How Well Do Large Language Models Reason in Under-Resourced Languages? Evidence from Vietnamese
Proceedings of the SIGUL 2026 Joint Workshop with ELE, EURALI, and DCLRL "Towards Inclusivity and Equality: Language Resources and Technologies for Under-Resourced and Endangered Languages
Abstract
Despite advancements in Large Language Models, reasoning benchmarks remain centered on high-resource languages, leaving languages like Vietnamese under-evaluated. In this study, we aim to address this gap by evaluating four models: PhoGPT (native), Vistral and VBD-Llama (adapted), and Llama-2 (English-centric), on commonsense reasoning and arithmetic reasoning.
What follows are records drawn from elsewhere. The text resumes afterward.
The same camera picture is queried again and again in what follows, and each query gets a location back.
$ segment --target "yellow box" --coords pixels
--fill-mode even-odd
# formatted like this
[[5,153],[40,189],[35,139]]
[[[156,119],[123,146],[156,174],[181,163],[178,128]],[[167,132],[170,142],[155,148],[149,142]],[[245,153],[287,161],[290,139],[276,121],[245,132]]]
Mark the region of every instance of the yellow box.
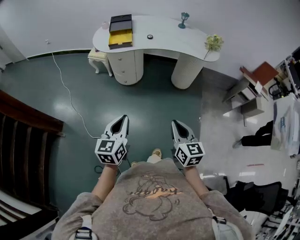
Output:
[[132,30],[113,31],[109,35],[109,49],[132,46]]

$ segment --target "shoe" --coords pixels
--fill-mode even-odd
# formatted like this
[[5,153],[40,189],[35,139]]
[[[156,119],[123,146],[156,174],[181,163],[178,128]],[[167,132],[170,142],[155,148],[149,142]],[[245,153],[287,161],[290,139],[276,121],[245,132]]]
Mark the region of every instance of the shoe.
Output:
[[131,167],[134,167],[134,166],[136,166],[137,165],[137,162],[132,162],[131,163]]
[[232,148],[239,148],[241,146],[242,146],[242,140],[238,140],[233,144]]
[[153,155],[153,154],[158,155],[160,159],[161,159],[161,157],[162,157],[161,149],[159,149],[159,148],[155,148],[155,149],[152,151],[152,155]]

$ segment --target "floor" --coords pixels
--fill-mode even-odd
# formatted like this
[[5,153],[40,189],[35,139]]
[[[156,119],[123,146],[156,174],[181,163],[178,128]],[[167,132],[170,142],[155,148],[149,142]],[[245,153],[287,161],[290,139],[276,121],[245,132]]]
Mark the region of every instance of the floor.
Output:
[[[282,188],[292,192],[298,176],[297,159],[290,159],[282,151],[272,150],[269,146],[240,147],[232,145],[242,136],[253,135],[273,119],[273,103],[264,101],[266,111],[246,119],[239,110],[228,112],[230,107],[222,103],[226,91],[203,85],[201,107],[201,137],[206,155],[198,166],[203,181],[212,189],[226,193],[223,176],[228,176],[230,185],[236,181],[254,182],[265,185],[280,181]],[[241,213],[258,232],[266,215],[258,212]]]
[[[199,133],[200,78],[182,91],[171,83],[174,61],[145,58],[144,76],[134,86],[119,84],[102,65],[100,74],[89,65],[87,54],[58,55],[55,59],[63,80],[72,92],[76,109],[84,116],[87,129],[101,136],[116,117],[129,116],[128,160],[146,161],[154,148],[172,157],[171,121],[180,120]],[[99,174],[94,153],[96,140],[90,138],[81,118],[72,109],[68,91],[52,57],[22,61],[7,67],[0,88],[22,102],[65,122],[65,138],[56,142],[50,161],[52,204],[65,212],[76,196],[91,191]],[[120,171],[128,169],[123,162]]]
[[[127,114],[130,118],[128,135],[132,161],[145,161],[151,150],[162,148],[164,157],[171,157],[171,120],[188,124],[195,133],[201,131],[206,155],[198,169],[210,188],[225,193],[223,176],[231,184],[237,180],[254,181],[257,185],[282,182],[291,192],[297,177],[296,159],[270,147],[233,149],[234,141],[251,135],[272,119],[272,102],[265,113],[247,119],[244,126],[238,111],[228,112],[222,103],[225,91],[213,86],[212,79],[202,74],[191,88],[178,90],[170,82],[175,63],[145,58],[143,79],[134,86],[122,86],[110,78],[104,66],[100,74],[88,64],[86,54],[55,57],[62,69],[65,84],[73,94],[73,103],[85,117],[90,133],[100,136],[115,117]],[[81,118],[71,108],[68,92],[62,87],[59,72],[51,57],[23,61],[8,66],[2,75],[0,88],[23,101],[65,122],[66,138],[56,142],[50,165],[52,203],[65,212],[82,191],[91,191],[98,174],[94,167],[96,141],[86,134]],[[122,163],[120,170],[128,168]],[[262,219],[248,213],[250,222]]]

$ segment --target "gray t-shirt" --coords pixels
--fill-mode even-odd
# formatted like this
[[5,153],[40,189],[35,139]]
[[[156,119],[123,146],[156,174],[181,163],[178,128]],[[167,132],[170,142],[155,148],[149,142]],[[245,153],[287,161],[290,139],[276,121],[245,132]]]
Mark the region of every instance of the gray t-shirt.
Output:
[[123,172],[102,202],[80,194],[57,223],[52,239],[68,240],[92,215],[92,230],[102,239],[215,239],[210,208],[237,225],[245,240],[254,239],[251,226],[218,191],[199,197],[172,159],[142,162]]

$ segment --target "black chair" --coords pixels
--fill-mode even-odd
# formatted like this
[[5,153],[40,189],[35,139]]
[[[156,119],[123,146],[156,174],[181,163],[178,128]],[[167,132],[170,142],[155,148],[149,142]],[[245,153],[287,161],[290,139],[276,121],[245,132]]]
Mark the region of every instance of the black chair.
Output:
[[281,182],[257,186],[253,182],[238,181],[235,187],[229,188],[227,177],[224,179],[227,188],[225,198],[239,212],[245,209],[269,216],[281,210],[288,198],[288,190],[281,188]]

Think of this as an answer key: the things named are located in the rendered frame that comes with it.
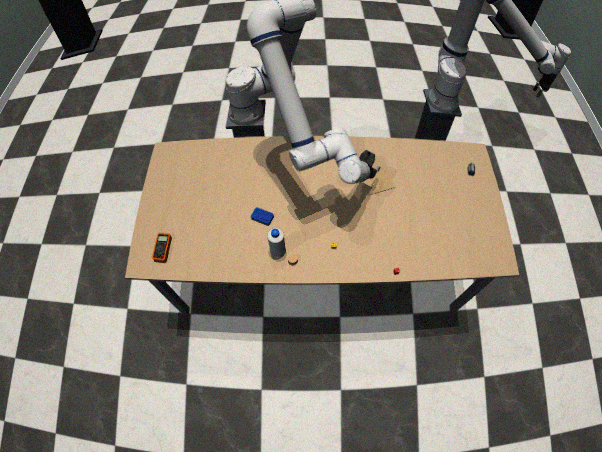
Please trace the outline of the tan mat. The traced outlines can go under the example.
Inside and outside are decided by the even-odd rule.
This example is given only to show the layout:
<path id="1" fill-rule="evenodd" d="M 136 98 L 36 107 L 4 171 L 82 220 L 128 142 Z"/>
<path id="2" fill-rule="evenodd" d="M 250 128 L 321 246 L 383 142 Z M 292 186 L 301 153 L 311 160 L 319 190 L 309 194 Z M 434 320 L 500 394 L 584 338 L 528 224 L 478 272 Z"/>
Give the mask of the tan mat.
<path id="1" fill-rule="evenodd" d="M 396 188 L 385 165 L 382 164 L 378 166 L 380 166 L 381 168 L 377 172 L 375 177 L 373 179 L 369 178 L 363 182 L 369 195 Z"/>

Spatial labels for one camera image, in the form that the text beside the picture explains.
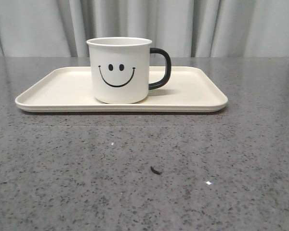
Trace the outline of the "white smiley mug black handle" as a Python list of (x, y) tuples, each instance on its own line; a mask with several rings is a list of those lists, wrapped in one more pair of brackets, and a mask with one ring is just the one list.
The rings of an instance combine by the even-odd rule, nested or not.
[[(86, 41), (89, 47), (94, 97), (104, 103), (136, 103), (150, 90), (168, 83), (171, 58), (160, 48), (152, 48), (146, 38), (106, 37)], [(150, 54), (165, 59), (165, 74), (149, 83)]]

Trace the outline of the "small black debris scrap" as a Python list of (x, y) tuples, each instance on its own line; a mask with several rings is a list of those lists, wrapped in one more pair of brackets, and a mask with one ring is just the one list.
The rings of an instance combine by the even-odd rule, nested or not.
[(161, 175), (161, 174), (162, 174), (162, 171), (158, 171), (158, 170), (154, 169), (153, 166), (151, 166), (150, 169), (151, 169), (151, 171), (152, 171), (154, 174), (156, 174), (156, 175)]

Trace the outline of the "cream rectangular tray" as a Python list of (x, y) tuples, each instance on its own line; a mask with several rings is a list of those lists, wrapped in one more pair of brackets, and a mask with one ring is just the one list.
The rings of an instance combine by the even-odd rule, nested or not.
[(50, 72), (16, 97), (27, 112), (186, 112), (205, 113), (223, 109), (224, 93), (201, 70), (174, 66), (169, 82), (151, 90), (147, 98), (132, 104), (106, 104), (93, 96), (88, 66), (64, 67)]

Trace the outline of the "grey curtain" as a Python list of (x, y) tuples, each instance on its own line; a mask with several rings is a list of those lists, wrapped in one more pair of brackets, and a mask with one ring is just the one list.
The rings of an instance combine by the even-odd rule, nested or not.
[(171, 57), (289, 57), (289, 0), (0, 0), (0, 57), (87, 57), (99, 37)]

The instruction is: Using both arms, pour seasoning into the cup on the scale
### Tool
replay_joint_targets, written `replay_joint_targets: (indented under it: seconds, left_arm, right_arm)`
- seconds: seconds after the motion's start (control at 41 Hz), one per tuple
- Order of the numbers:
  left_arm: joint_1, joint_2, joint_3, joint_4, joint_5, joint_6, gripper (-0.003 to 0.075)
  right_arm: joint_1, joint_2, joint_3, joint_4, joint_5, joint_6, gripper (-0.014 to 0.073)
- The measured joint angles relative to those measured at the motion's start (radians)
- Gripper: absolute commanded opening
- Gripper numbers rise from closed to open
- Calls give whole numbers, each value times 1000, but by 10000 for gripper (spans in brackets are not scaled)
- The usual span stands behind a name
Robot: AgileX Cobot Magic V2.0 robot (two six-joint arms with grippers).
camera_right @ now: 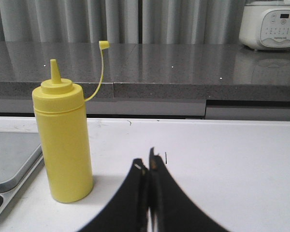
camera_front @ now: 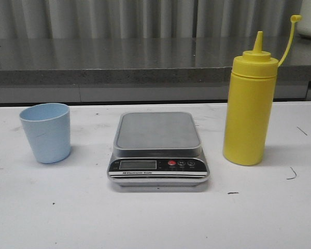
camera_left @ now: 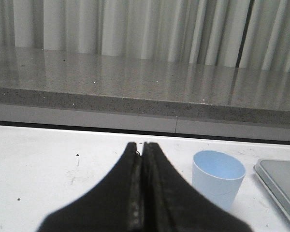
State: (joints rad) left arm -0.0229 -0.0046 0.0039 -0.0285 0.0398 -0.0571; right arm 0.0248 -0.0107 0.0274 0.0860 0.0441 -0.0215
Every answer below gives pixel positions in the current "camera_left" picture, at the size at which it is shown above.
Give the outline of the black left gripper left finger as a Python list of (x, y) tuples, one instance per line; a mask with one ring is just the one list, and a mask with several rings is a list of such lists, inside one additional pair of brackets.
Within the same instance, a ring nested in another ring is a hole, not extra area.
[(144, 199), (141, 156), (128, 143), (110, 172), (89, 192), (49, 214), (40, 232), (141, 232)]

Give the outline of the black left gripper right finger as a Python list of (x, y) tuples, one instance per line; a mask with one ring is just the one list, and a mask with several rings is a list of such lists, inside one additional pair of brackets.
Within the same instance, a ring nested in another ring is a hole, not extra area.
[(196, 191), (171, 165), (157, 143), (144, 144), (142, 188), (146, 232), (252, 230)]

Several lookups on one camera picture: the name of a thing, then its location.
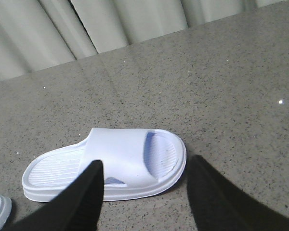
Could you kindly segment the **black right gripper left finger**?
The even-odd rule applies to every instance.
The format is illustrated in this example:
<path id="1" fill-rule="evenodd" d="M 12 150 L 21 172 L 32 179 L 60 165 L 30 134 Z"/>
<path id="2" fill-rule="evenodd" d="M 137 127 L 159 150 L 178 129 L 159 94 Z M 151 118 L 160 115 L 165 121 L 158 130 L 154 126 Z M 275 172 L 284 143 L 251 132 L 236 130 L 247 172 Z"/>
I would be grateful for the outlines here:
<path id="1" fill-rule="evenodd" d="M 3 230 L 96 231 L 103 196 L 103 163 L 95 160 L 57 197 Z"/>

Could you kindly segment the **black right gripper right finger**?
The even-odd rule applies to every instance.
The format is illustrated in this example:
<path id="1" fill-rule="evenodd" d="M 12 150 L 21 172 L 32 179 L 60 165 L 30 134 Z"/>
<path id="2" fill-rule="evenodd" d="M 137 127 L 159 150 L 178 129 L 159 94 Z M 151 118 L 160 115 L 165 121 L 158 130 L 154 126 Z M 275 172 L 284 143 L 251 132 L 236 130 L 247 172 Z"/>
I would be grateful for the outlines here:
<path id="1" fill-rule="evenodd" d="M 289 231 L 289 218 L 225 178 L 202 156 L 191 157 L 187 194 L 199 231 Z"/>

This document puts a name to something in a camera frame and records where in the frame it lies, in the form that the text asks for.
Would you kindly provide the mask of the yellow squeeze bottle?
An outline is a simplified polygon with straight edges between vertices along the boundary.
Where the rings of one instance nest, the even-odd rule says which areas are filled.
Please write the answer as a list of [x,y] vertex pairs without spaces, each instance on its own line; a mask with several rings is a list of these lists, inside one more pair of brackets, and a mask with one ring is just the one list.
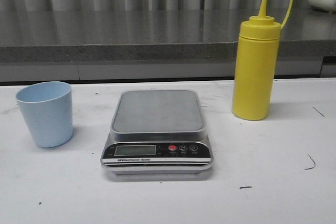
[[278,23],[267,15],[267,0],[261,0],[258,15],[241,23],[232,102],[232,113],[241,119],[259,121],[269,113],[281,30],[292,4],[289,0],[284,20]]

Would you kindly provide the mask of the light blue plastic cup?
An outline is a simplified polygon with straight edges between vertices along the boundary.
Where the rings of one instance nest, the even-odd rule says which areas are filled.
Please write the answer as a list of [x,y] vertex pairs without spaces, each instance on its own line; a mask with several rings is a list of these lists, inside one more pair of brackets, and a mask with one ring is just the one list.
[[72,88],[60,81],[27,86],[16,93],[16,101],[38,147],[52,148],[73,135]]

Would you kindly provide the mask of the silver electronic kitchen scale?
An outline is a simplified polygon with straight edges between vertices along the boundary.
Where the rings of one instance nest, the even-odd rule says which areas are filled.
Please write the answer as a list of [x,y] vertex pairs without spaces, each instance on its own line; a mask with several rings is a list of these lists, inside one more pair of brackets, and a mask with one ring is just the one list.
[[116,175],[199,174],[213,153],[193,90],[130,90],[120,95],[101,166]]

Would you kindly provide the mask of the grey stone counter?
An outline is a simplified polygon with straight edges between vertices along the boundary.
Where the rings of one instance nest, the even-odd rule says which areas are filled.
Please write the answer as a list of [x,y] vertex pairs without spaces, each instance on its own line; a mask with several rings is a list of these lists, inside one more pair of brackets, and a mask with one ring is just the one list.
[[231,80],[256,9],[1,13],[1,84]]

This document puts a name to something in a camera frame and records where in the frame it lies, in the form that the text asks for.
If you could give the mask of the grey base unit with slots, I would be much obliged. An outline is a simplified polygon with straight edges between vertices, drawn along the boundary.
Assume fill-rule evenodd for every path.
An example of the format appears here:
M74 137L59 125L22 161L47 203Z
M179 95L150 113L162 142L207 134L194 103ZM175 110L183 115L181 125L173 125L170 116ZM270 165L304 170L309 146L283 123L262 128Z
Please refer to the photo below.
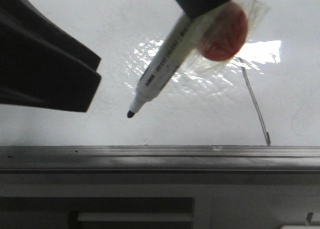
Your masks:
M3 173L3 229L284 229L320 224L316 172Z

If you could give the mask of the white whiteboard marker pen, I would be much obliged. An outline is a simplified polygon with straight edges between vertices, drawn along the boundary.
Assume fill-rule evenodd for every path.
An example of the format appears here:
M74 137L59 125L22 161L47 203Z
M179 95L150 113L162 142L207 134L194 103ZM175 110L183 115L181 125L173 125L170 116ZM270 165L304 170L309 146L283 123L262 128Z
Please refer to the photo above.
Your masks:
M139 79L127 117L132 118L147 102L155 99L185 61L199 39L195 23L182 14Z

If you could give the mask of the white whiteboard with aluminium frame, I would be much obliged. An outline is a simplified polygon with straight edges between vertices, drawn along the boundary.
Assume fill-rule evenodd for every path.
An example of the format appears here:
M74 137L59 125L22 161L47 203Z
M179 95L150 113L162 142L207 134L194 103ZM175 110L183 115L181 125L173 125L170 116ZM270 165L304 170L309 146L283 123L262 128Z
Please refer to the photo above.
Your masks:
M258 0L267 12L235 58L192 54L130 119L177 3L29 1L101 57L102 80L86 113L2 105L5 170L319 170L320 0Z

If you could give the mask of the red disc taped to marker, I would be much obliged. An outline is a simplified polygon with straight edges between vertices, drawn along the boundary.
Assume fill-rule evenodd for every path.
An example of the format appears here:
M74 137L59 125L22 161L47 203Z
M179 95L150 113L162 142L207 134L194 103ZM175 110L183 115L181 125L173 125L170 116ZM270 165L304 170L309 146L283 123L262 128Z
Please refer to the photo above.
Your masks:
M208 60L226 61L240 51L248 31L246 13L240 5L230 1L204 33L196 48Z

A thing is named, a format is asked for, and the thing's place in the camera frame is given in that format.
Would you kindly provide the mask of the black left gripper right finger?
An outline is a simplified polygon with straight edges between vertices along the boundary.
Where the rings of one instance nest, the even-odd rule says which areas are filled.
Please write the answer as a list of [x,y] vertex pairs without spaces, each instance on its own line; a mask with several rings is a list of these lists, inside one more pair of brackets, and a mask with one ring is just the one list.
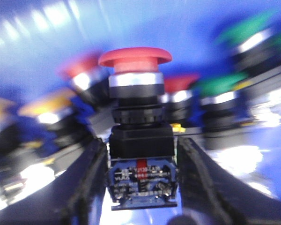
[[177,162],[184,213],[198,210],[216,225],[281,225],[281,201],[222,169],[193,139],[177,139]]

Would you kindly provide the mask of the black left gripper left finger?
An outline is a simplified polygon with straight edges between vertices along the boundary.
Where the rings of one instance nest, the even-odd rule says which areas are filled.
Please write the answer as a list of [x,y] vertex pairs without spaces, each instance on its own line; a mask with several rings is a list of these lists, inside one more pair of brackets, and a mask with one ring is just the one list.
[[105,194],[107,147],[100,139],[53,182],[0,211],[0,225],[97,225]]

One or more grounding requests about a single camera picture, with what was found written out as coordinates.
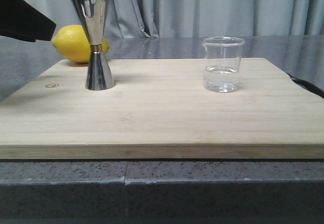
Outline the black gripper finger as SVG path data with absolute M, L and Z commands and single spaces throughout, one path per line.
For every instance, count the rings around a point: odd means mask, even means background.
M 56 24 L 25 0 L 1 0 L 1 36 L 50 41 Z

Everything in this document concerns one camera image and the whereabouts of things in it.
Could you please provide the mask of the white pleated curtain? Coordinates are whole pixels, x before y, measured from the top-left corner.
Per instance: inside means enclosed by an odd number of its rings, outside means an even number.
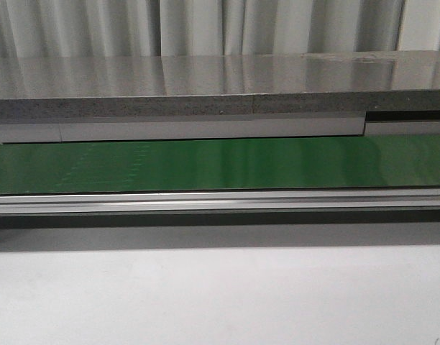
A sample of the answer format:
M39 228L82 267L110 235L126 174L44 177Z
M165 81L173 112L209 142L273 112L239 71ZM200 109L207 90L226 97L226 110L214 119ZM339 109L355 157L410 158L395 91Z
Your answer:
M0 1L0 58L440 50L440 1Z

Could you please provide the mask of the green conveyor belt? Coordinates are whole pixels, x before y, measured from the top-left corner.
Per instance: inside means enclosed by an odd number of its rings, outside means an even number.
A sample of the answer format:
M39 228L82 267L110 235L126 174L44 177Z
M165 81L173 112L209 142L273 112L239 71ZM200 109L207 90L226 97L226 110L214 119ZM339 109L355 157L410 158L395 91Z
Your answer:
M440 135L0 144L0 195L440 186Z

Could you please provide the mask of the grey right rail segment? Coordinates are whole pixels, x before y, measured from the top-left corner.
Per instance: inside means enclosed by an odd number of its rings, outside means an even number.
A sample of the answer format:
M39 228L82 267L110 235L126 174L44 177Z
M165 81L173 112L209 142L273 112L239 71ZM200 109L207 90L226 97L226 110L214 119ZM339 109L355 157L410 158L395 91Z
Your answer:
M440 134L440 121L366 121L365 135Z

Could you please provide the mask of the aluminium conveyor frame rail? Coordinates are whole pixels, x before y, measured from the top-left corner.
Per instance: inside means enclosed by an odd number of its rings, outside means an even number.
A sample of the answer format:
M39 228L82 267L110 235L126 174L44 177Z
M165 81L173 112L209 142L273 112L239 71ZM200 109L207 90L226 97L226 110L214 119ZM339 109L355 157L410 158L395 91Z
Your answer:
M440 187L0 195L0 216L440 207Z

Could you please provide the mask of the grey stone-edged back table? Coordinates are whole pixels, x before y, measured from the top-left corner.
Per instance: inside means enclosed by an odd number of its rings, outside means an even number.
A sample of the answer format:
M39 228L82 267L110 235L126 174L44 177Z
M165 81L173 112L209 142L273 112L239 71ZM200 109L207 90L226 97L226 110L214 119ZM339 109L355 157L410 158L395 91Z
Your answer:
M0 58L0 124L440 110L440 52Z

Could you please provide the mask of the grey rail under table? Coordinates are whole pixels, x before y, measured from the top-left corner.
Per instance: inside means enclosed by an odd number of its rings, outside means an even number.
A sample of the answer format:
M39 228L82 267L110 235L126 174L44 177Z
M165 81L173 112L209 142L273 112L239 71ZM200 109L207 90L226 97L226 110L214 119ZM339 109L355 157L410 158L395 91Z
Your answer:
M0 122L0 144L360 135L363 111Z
As Vietnamese benchmarks for these tasks are lacking, we adapt two analogy datasets from English to Vietnamese and construct two sequence datasets, ensuring a range of structural complexity and difficulty levels. We evaluate diverse prompting strategies, including Chain-of-Thought, role-playing guidance, cross-lingual prompting, and few-shot learning. Our results reveal a baseline proficiency in analogical and arithmetic reasoning among the models, with Vistral and Llama-2 outperforming other models in multiple tasks. The effects of Chain-of-Thought and contextual guidance are limited in Vietnamese, while cross-lingual prompting and few-shot learning show promising performance improvements. The findings underscore the feasibility of adapting benchmarks to less-resourced languages and provide insights into strengths and weaknesses in the performance of Vietnamese LLMs, suggesting directions for model improvements.